### AIM OF THE EXERCISE
The whole listing needs to be written out exactly, except for any images.

[SOURCE DATA — start]

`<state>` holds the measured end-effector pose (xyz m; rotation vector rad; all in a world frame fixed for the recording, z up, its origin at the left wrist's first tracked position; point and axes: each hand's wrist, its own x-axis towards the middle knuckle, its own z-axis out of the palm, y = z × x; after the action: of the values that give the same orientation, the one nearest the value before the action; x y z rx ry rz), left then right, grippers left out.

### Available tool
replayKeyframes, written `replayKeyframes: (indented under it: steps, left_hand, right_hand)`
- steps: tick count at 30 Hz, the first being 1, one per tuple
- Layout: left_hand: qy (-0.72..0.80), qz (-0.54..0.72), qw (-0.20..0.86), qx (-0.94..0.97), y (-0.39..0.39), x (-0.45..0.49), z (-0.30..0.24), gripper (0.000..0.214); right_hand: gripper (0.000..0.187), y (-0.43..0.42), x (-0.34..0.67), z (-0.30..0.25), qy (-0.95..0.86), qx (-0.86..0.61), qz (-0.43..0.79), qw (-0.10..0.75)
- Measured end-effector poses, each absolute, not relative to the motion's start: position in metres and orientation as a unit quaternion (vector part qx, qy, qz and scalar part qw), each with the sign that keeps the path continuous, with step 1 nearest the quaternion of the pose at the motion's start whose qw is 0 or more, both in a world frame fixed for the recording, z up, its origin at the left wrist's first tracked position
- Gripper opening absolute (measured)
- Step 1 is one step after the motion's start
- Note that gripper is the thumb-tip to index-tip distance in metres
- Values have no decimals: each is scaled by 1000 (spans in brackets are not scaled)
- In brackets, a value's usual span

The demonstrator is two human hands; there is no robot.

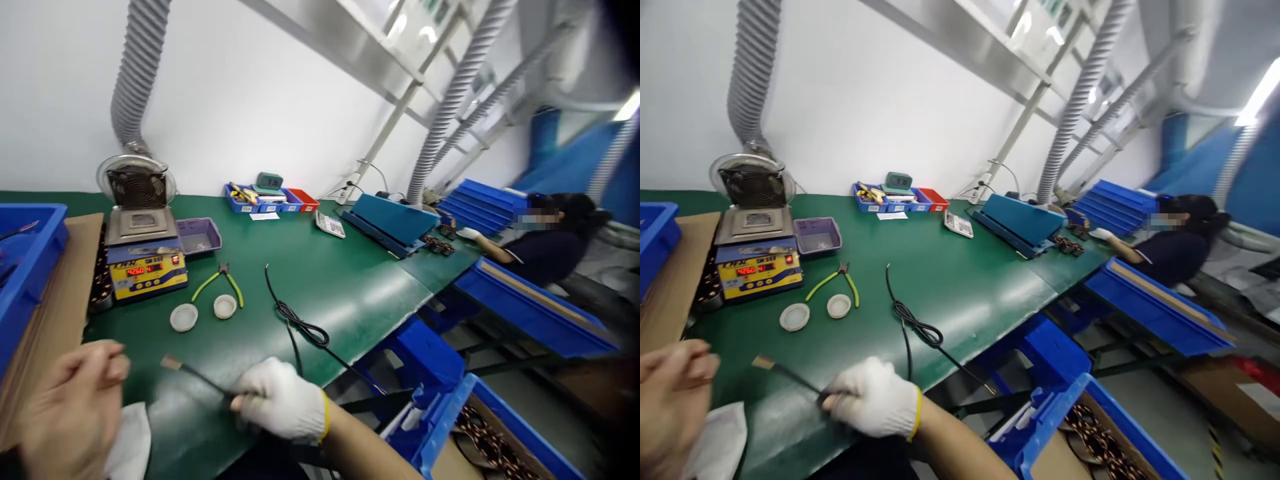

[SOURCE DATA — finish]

### WRITTEN SOLUTION
`<state>` holds the measured end-effector pose (xyz m; rotation vector rad; all in a world frame fixed for the recording, z up, its origin at the left wrist's first tracked position; point and axes: each hand's wrist, its own x-axis towards the middle knuckle, its own z-axis out of the palm, y = z × x; after the action: of the values that give the same orientation, the one nearest the value before the action; x y z rx ry rz), left then right, grippers left out.

### Available tool
replayKeyframes, written `replayKeyframes: (indented under it: steps, left_hand, right_hand)`
- steps: tick count at 30 Hz, the first being 1, one per tuple
- Layout: left_hand: qy (-0.72..0.80), qz (-0.54..0.72), qw (-0.20..0.86), qx (-0.94..0.97), y (-0.39..0.39), x (-0.45..0.49), z (-0.30..0.24), gripper (0.000..0.214); right_hand: gripper (0.000..0.187), y (-0.43..0.42), x (-0.34..0.67), z (-0.30..0.25), qy (-0.95..0.86), qx (-0.86..0.61), qz (-0.43..0.79), qw (-0.10..0.75)
- Measured end-effector poses, each absolute, not relative to the motion's start: position in metres and orientation as a unit quaternion (vector part qx, qy, qz and scalar part qw), each with the sign that keeps the path continuous, with step 1 nearest the quaternion of the pose at the motion's start whose qw is 0 or more, both in a world frame fixed for the recording, z up, its origin at the left wrist's first tracked position
- Gripper opening absolute (measured)
- Step 1 is one step after the motion's start
- Note that gripper is the thumb-tip to index-tip distance in metres
- Values have no decimals: each is scaled by 1000 (spans in brackets are not scaled)
- In brackets, a value's usual span

The demonstrator is two human hands; there is no robot.

The reply is now complete.